The Chinese Air Traffic Management Equipment Market Presents Great Opportunities
Air Traffic Management Equipment Market
China is a fast-growing market for air traffic control equipment. Over the past decade,
the General Administration of Civil Aviation of China (CAAC) has spent approximately
$1 billion on air traffic management (ATM) infrastructure improvements, and is expected
to spend another $1.2 billion on ATM equipment through 2015. The majority of this
equipment will be imported, as locally manufactured ATM equipment is not yet able to
match foreign quality.
The CAAC Air Traffic Management Bureau's (ATMB) goal over the next ten years is to
improve facilities in the east and mid-west of the country, with plans for a comprehensive
data network, new automation-center systems, ground-air voice/data communications,
and new radar systems. China also plans to introduce ground-to-air communications and
automatic dependent surveillance services for international and polar routes in the west.
In their efforts to upgrade current ATM facilities in China, ATMB is focusing on the
following sectors that should serve as excellent opportunities for American companies
with experience and expertise in airborne and ground support equipment:
* Establish VHF communication, navigation, and secondary surveillance radar
systems. ATMB plans to install about 40 radar systems from Beijing to
Guangzhou, its busiest route, and another 170 units of VHF VOR/DME systems
along air routes and at airports.
* Upgrade and automate control centers to establish radar control in Eastern and
* Improve ground-air communication facilities and Automatic Dependent
Surveillance (ADS) of international and polar routes in Western China to increase
ATM communication and control capacity in this area.

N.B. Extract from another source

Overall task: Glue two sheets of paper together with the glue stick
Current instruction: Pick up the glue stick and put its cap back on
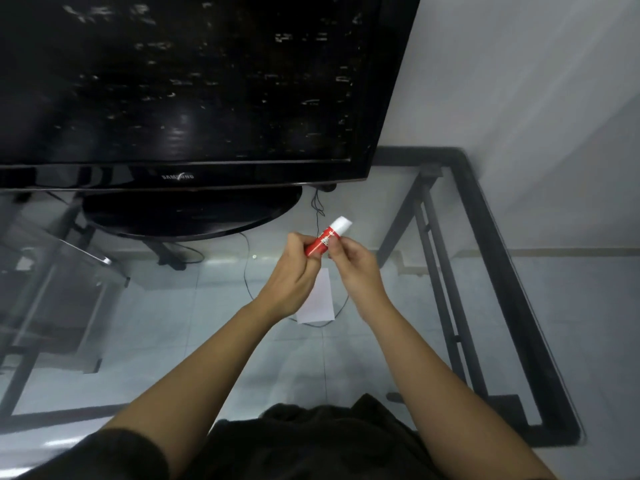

* Establish a civil aviation ATM comprehensive data communication network and
comprehensive information system to meet increased demand from airlines.
In the next 10 years, China will see strong growth in its number of flights, airports, and
air routes. This surging demand plus close cooperation with the Federal Aviation
Administration (FAA) will greatly boost required investment in China's ATM system
and provide numerous opportunities for U.S. ATM exporters.
In recent years China's air traffic volume has increased between 8-10% annually and is
expected to grow 10-15% per year over the next ten years. In 2005, there were 2.3
million total flights, an increase of 55% over a five-year period. At present, landings and
take-offs from airports along the Beijing-Guangzhou route account for over 76% of
domestic flights. In the future, the country will also face increasing air traffic congestion
in central and western China.
To handle this increase, China has invested extensively in its ATM system over the last
few years, installing 31 primary radars, 52 secondary radars, more than 1,000 Very High
Frequency (VHF) communications systems, over 160 Omnidirectional Range and
Distance Measurement Systems (VOR/DMEs), and more than 140 Instrument Landing
Systems (ILS). Expansion of airport infrastructure will continue with 40 airports slated
for construction or upgrade by 2010, which will bring the total number of airports to 187.
To manage this growth, CAAC will reorganize the current airspace structure, reducing
the total number of area control centers from 27 to five by 2010. In reorganizing the
current structure, CAAC will construct two new regional control centers, while upgrading
the remaining three in Beijing, Shanghai, and Guangzhou, which now handle over 70%
of China's air traffic. The existing ATC system for the Beijing-Guangzhou route has
already been upgraded and preparation work has started on the Beijing-Shanghai and
Shanghai-Guangzhou routes to implement radar control procedures.
As China will emphasize flight safety and service quality, the CAAC is working closely
with the Federal Aviation Administration (FAA) to ensure the safe handling of increased
air traffic during the 2008 Olympics. CAAC also has ongoing initiatives under the
China-Boeing Joint Air Traffic Services program, which provides training programs and
seminars for CAAC personnel covering a wide spectrum of air traffic issues.